● **What you have to do**
Each line of the listing must be transcribed exactly, except for the images, which should be excluded.

● **Information provided**
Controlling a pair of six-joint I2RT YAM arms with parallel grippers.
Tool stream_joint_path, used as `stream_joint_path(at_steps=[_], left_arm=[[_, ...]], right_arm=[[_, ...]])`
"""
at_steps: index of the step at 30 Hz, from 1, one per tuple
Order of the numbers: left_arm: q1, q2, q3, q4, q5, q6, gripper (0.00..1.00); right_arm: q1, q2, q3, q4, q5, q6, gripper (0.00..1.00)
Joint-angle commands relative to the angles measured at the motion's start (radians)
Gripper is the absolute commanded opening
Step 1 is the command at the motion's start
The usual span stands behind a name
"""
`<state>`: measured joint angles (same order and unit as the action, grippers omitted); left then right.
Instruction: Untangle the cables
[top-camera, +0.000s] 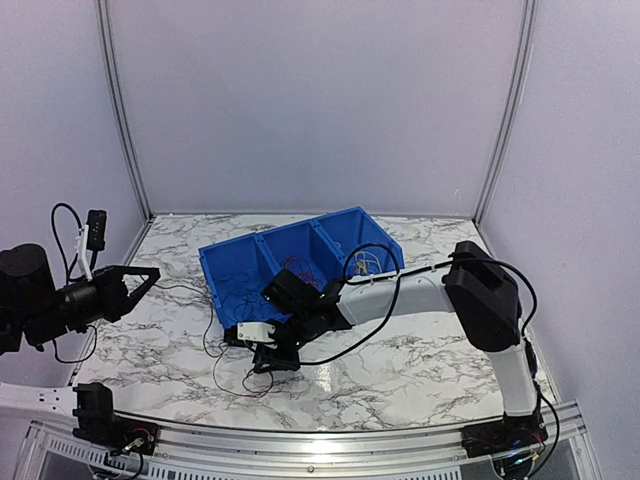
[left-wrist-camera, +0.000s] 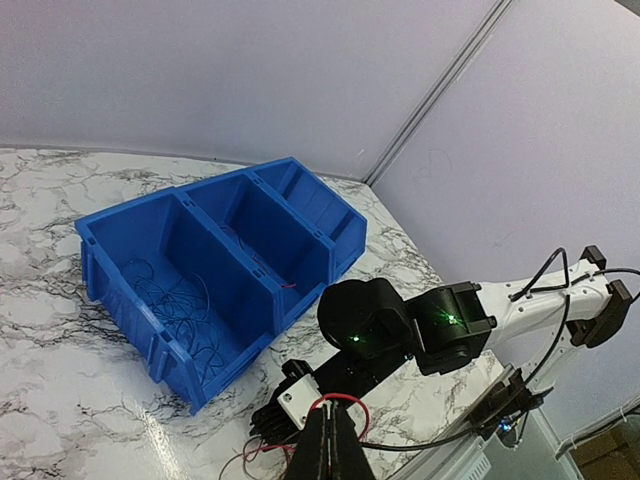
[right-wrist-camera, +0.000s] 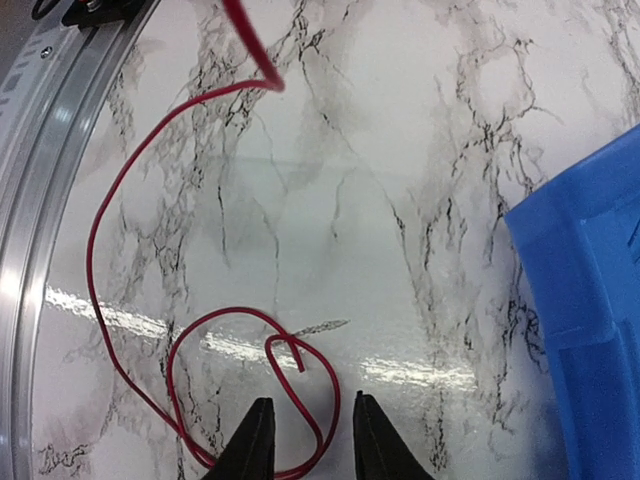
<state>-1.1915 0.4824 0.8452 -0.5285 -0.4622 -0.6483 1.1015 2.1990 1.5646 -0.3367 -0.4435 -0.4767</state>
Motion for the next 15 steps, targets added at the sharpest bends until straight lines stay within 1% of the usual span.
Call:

● **Response area**
Controlling a pair of six-joint I2RT YAM arms with parallel grippers.
Tool stream_joint_path, used as `stream_joint_path(at_steps=[_], left_arm=[[_, ...]], right_arm=[[_, ...]])`
"""
at_steps: index of the step at 30 Hz, from 1, one per tuple
Order of the numbers: left_arm: q1, q2, q3, q4, q5, q6, gripper (0.00..1.00); right_arm: q1, q2, q3, q4, q5, q6, gripper (0.00..1.00)
Joint-angle commands relative to the angles measured at the motion's start (radians)
Gripper is the absolute commanded opening
Step 1 is the command at the motion's start
The usual span stands behind a name
"""
`<state>`: measured joint angles (same order and unit as the action, grippers omitted); left then right.
Instruction: Untangle the cables
[top-camera, +0.000s] 
[left-wrist-camera, +0.000s] 
[right-wrist-camera, +0.000s] 
<state>-1.1915 0.4824 0.8452 -0.5285 -0.4622 -0.6483 1.1015 2.1990 1.5646 -0.3367 -0.4435 -0.4767</state>
Motion for the next 15 steps, targets added at the sharpest bends until straight lines stay within 1% of the usual span.
Call:

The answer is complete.